Il abrite une partie de ce que toutes ces prestigieuses civilisations méditerranéennes nous ont
légués, des chefs-d’œuvre phéniciens, romains, grecs, ottomans, chrétiens et
islamiques, de quoi donner les pires cauchemars aux djihadistes de tout
poil. Si d’aventure vous vous y rendez, je
vous conseille de vous arrêter longuement devant ma pièce favorite, ce
masque grimaçant d'un Phénicien de Carthage, au sourire narquois vieux de 2 500 ans. Sapristi, il ne
lui manque plus que la parole, comme au dit dans nos contrées ! A propos, il parait que c’est un témoin
clé de l’enquête. On raconte que depuis l’attaque du musée, on l’entend murmurer aux
oreilles de ceux qui l’approchent : « Wlak tozz 3a daech wou3al qa3ida. La racaille disparaîtra et les
civilisations resteront ».
Post-Scriptum
Le musée du Bardo est considéré comme l’un
des plus importants musées du bassin méditerranéen. Il abrite quatre chefs-d’œuvre :
Le sarcophage des trois Grâces, qui
provient de Oued Rmel, date du début du IIIe siècle. Il représente Les trois Grâces, ces déesses romaines qui
personnifient la beauté, la séduction et la fécondité. On les retrouve nues et
enlacées. Elles sont entourées par des figures masculines, nues elles aussi, qui représentent les
saisons. « L’idée sous-jacente est
la résurrection et la survie » (Wikipédia).
C’est une grande mosaïque qui date de la
fin du IVe siècle et qui fait 565 cm sur 450 cm. Elle provient du site
archéologique de Carthage. « Elle
représente un grand domaine au milieu duquel se dresse une villa entourée de
scènes réparties sur trois registres, évoquant à la fois les activités du
domaine agricole aux différentes saisons et celles des propriétaires des
lieux. » (Wikipédia)
Selon l’historien Christian Courtois, il
s’agit de « l’un des plus beaux ensembles
de mosaïques chrétiennes... du monde romain ». Il a été découvert
dans les ruines d’une basilique qui se trouve aujourd’hui à Demna (une
cinquantaine de kilomètres de Tunis). Il date du VIe siècle et mesure 330 cm de
côté. La cuve est en forme de croix grecque. Sur son bord il est inscrit :
« En l’honneur du saint et bienheureux
évêque Cyprien, chef de notre église catholique, avec le saint Adelphius, prêtre
de cette église de l’unité, Aquinius et Juliana son épouse, ainsi que leurs
enfants, Villa et Deogratias, ont posé cette mosaïque destinée à l’eau éternelle
» (Wikipédia). Au passage, notez
qu’on a là, une preuve qu’au début du christianisme, le sacerdoce n’empêchait
pas les clercs d'être marié, comme dans certaines Eglises orientales, notamment maronite.

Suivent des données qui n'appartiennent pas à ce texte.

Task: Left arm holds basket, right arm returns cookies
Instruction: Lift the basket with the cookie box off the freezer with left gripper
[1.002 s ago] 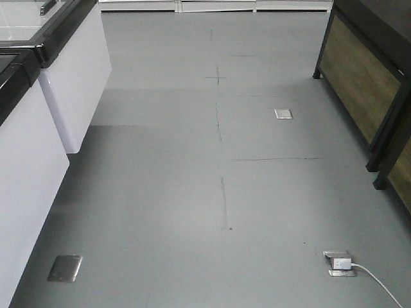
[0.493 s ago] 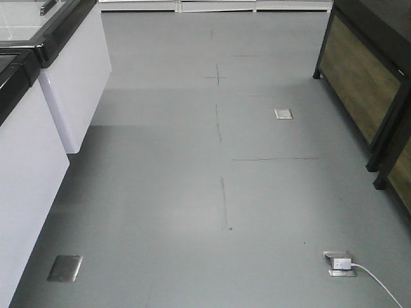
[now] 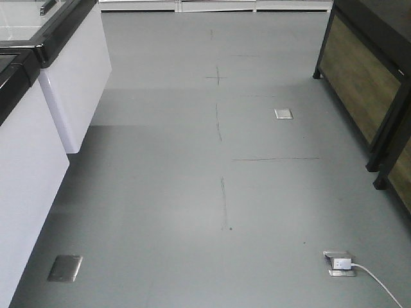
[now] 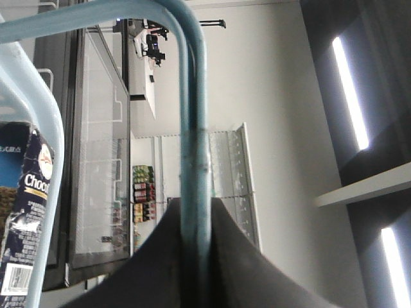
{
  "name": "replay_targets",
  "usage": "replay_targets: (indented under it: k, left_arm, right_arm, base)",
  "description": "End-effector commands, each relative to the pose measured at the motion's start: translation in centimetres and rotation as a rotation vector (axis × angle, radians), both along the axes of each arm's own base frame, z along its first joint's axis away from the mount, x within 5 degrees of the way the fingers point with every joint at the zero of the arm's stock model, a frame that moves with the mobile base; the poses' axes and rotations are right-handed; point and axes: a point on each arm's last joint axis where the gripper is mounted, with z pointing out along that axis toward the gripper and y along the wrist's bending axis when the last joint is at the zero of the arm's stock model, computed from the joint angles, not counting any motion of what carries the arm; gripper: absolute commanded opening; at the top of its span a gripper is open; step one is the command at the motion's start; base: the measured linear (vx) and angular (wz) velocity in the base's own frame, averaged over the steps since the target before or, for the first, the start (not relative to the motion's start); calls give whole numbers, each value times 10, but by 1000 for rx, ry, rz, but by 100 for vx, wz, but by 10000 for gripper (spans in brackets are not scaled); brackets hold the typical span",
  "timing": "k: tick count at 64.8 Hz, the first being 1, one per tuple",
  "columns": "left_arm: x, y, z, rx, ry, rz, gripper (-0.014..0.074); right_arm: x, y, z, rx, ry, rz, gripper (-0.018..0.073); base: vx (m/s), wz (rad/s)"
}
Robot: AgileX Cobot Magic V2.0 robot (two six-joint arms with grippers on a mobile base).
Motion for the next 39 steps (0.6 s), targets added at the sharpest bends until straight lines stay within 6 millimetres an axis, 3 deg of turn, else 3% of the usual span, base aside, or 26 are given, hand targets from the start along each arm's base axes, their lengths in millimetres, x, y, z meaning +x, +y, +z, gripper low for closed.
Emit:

Le Bardo n’est pas le seul musée au monde
qui conserve des feuillets de ce Coran exceptionnel du IXe siècle, de grand format (41 cm sur 31 cm), composé de sept volumes. On pense
qu’il a été commandé soit par les Fatimides, soit par le calife abbasside
al-Ma’moun, pour le mausolée de son père, le grand Haroun el-Rachid. « Le texte est rédigé en calligraphie
coufique... le bleu symbolise le ciel et le doré la lumière diffusée par
la parole divine. Cette palette inhabituelle peut avoir été inspirée par les
codex impériaux byzantins » (Wikipédia).